Monday, 27 August 2012

DFSORT Tutorial

    • Other names that can be used to invoke SORT are ICEMAN,IERRCO00,IGHRCOOO and SYNCSORT.

    • Sorting can be done from ISPF prompt also. For this open the file to be sorted in edit mode. Then use the command 'SORT 1 22' to sort the file from 1st to 22nd characters.

    • DFSORT is invoked using JCL.

    Sample JCL:

    //SORTIN DD DSN=G1SG00AT.SORTIN1,DISP=SHR Input for sort
    //SORTINnn DD DSN=G1SG00AT.SORTIN2,DISP=SHR Input for merge
    //                 DISP=(NEW,CATLG,DELETE),
    //                 UNIT=SYSDA,
    //                 SPACE=(CYL,(2,2),RLSE),
    //                 DCB=(LRECL=80,BLKSIZE=0,RECFM=FB,DSORG=PS)
    //SORTOFnn DD DSN=G1SG00AT.SORTOUT, Output data sets
    //                 DISP=OLD
    //SORTXSUM DD DSN=G1SG00AT.SORTOUT, Records eliminated by SUM
    //                 DISP=OLD
    //SYSIN DD *<control statements>

    Following DDNAMES are required to code a DFSORT job.

    1. //JOBNAME JOB -->
      Signals the initiation of a job. JOB statement contains all normal parameters as in normal JCL.

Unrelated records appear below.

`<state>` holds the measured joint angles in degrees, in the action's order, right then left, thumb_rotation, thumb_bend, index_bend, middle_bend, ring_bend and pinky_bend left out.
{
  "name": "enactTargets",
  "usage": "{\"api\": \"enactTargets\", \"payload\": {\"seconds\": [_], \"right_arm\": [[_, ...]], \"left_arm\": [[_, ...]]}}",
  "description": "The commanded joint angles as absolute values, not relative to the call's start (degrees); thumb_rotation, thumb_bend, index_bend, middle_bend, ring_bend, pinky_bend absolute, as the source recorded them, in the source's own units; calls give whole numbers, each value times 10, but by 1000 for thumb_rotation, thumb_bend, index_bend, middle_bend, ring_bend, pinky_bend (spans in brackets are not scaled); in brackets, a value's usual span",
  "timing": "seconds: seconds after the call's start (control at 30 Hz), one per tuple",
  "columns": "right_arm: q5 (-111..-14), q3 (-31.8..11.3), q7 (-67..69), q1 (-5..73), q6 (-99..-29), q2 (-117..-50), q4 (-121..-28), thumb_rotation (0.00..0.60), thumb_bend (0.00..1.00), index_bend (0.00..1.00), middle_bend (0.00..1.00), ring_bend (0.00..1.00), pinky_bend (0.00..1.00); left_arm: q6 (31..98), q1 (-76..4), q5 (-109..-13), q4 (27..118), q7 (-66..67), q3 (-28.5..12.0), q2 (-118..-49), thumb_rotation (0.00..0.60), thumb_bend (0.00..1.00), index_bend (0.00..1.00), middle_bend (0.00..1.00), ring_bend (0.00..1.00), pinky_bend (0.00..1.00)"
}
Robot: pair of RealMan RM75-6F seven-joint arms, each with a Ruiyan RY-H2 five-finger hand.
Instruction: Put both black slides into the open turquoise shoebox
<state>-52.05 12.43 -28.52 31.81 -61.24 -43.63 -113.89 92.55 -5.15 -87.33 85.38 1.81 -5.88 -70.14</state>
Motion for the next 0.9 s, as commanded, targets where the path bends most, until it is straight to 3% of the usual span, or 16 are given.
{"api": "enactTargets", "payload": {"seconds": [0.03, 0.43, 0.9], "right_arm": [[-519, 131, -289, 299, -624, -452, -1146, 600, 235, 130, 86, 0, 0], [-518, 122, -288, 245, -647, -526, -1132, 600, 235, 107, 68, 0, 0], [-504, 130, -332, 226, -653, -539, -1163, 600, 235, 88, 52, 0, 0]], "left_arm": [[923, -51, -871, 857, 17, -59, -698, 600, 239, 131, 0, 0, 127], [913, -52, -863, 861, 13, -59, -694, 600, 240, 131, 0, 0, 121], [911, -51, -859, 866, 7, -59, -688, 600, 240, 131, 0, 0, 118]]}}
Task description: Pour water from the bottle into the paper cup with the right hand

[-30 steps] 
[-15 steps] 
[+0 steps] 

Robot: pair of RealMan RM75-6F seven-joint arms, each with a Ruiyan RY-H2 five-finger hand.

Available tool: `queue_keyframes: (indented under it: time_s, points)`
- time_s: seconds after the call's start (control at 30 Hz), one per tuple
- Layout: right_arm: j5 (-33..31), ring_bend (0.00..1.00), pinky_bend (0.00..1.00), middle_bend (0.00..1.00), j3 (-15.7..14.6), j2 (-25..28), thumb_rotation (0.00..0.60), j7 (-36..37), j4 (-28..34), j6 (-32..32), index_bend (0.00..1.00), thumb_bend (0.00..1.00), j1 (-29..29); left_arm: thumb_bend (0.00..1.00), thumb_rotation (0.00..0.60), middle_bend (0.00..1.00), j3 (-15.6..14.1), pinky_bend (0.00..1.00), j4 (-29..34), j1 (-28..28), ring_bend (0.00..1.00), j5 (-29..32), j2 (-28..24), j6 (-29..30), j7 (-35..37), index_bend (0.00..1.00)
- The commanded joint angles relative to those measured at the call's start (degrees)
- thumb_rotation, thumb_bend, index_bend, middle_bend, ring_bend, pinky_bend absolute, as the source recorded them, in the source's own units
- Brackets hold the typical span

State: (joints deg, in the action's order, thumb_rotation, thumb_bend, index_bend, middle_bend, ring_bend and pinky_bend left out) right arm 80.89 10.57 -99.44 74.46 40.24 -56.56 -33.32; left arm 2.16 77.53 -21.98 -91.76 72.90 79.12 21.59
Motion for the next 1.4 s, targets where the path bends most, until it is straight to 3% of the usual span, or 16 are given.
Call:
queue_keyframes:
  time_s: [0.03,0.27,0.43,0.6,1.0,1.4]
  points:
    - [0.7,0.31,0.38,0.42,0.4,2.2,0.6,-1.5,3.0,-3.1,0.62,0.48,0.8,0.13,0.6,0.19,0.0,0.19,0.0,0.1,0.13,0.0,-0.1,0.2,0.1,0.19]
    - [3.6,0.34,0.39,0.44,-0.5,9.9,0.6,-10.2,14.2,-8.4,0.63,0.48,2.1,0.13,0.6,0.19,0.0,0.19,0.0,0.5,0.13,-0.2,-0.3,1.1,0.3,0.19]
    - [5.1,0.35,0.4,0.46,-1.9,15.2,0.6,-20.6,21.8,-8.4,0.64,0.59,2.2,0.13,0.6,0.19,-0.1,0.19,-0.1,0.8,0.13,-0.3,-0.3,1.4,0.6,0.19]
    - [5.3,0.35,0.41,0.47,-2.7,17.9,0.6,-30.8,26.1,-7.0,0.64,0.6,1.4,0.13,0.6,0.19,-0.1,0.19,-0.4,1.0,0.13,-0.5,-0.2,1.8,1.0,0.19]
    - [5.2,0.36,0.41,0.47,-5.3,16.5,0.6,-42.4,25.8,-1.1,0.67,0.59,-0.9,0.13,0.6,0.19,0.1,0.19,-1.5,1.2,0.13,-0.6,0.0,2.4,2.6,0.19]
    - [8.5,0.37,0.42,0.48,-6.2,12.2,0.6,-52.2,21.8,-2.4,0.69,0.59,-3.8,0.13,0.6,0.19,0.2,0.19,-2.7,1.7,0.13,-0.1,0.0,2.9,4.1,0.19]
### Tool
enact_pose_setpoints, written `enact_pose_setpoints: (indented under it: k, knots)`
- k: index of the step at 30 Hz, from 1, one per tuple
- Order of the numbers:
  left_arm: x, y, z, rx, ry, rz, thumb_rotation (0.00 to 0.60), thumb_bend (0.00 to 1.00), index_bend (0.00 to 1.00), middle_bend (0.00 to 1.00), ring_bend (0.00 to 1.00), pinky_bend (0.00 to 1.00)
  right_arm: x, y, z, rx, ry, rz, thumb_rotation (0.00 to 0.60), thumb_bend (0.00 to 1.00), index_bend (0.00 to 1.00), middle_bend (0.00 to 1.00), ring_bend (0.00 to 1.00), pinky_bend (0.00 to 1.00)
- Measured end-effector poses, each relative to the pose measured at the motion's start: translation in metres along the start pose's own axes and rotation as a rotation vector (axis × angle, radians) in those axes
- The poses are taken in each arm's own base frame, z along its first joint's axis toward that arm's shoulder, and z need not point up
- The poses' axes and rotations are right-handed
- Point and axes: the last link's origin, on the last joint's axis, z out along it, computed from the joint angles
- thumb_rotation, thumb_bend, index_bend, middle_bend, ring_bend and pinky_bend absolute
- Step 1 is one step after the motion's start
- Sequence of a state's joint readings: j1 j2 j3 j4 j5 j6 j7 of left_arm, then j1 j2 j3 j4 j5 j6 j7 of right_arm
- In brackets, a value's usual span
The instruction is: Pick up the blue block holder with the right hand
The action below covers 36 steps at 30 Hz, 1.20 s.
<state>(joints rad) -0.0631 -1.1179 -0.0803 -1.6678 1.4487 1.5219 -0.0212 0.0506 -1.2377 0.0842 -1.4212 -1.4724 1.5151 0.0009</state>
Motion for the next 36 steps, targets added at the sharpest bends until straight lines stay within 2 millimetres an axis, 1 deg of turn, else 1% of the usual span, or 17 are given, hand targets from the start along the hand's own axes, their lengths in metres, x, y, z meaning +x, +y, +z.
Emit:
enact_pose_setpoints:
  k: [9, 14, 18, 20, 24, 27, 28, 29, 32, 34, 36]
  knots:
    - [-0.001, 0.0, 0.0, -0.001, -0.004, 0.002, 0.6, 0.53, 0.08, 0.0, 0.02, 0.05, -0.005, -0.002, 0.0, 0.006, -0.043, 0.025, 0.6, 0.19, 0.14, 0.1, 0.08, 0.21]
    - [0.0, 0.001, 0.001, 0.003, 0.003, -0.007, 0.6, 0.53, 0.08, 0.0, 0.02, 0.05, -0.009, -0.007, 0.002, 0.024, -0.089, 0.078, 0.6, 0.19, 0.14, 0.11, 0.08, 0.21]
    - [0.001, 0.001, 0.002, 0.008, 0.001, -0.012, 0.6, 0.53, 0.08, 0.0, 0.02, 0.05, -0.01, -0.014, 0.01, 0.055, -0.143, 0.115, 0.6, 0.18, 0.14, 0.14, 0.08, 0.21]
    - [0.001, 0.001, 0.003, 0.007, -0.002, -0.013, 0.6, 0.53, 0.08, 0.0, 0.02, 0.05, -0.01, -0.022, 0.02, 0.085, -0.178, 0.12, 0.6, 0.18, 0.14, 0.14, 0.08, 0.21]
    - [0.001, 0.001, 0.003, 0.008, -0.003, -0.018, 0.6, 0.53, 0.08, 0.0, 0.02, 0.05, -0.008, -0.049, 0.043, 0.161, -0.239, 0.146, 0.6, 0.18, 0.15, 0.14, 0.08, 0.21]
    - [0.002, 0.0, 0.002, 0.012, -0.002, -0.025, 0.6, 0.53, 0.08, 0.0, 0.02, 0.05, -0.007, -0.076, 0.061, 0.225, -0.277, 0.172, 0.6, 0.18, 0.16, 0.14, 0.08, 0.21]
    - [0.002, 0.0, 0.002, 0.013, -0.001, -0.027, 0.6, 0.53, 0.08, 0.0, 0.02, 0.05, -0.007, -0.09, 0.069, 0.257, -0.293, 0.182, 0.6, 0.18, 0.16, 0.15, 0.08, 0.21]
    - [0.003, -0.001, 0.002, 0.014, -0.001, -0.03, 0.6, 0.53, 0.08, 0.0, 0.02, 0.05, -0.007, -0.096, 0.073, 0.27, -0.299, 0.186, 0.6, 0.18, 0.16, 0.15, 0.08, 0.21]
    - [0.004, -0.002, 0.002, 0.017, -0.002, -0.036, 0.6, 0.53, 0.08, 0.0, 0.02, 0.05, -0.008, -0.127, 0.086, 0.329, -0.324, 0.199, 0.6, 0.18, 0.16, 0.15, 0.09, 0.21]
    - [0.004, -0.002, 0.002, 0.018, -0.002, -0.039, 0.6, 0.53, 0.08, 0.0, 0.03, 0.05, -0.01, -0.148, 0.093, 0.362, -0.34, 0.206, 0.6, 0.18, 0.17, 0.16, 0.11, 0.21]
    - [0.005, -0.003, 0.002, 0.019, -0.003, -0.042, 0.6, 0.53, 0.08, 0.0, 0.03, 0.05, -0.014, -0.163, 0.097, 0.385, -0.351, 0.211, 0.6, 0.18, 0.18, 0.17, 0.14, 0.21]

    1. //STEPNAME EXEC -->
      Signals the initiation of a step. Tells OS which program is to be executed. For DFSORT the program to be executed is SORT.

    1. //SYSOUT DD -->
      Defines the output dataset for messages.

    1. //SORTIN -->
      Defines the input dataset that needs to be sorted. Input Could be sequential, extended sequential, PDSE member, PDS member or a VSAM dataset. Files can be concatenated if the RECFM is the same for all files. For variable length files the file with largest record length must be first.

    1. //SORTINxx -->
      Used for merge request input files . Up to 100 SORTINnn DD's may be specified. The 'nn' suffix can be any number in the range 00 thru 99; they may be skipped or used out of order. The files must already be sorted in the proper sequence for the MERGE.

    1. //SORTWknn -->
      From 1 to 100 sort work files can be allocated using the SORTWKnn DD statement. The 'nn' suffix can be any number in the range 00 thru 99.SORTWKnn DD's are not used for a MERGE or a copy operation, or if the DYNALLOC parmis used. Each SORTWKnn MUST be on one unit & one volume.

    1. //SORTOUT -->
      Defines the output dataset. It can be sequential, extended sequential data set ,a PDS member or a PDSE member.

    1. //SORTOFnn -->
      Output file for a SORT, MERGE, or copy function. Up to 100 SORTOFnn DD's may be specified. The 'nn' suffix can be any number in the range 00 through 99. They may be skipped or used out of order. The FNAMES/FILES parameter on the OUTFILE control statement specifies the DD names of the output files and the output records that are written to each SORTOFnn data set.

    1. //SORTXSUM -->
      Output file for a SORT or MERGE function. The records eliminated by SUM processing are written to the SORTXSUM DD.

    1. //SYSIN DD * -->
      Defines the sort cards.

    • Sorting data:

    Sorting means Rearranging data in either ascending or descending order.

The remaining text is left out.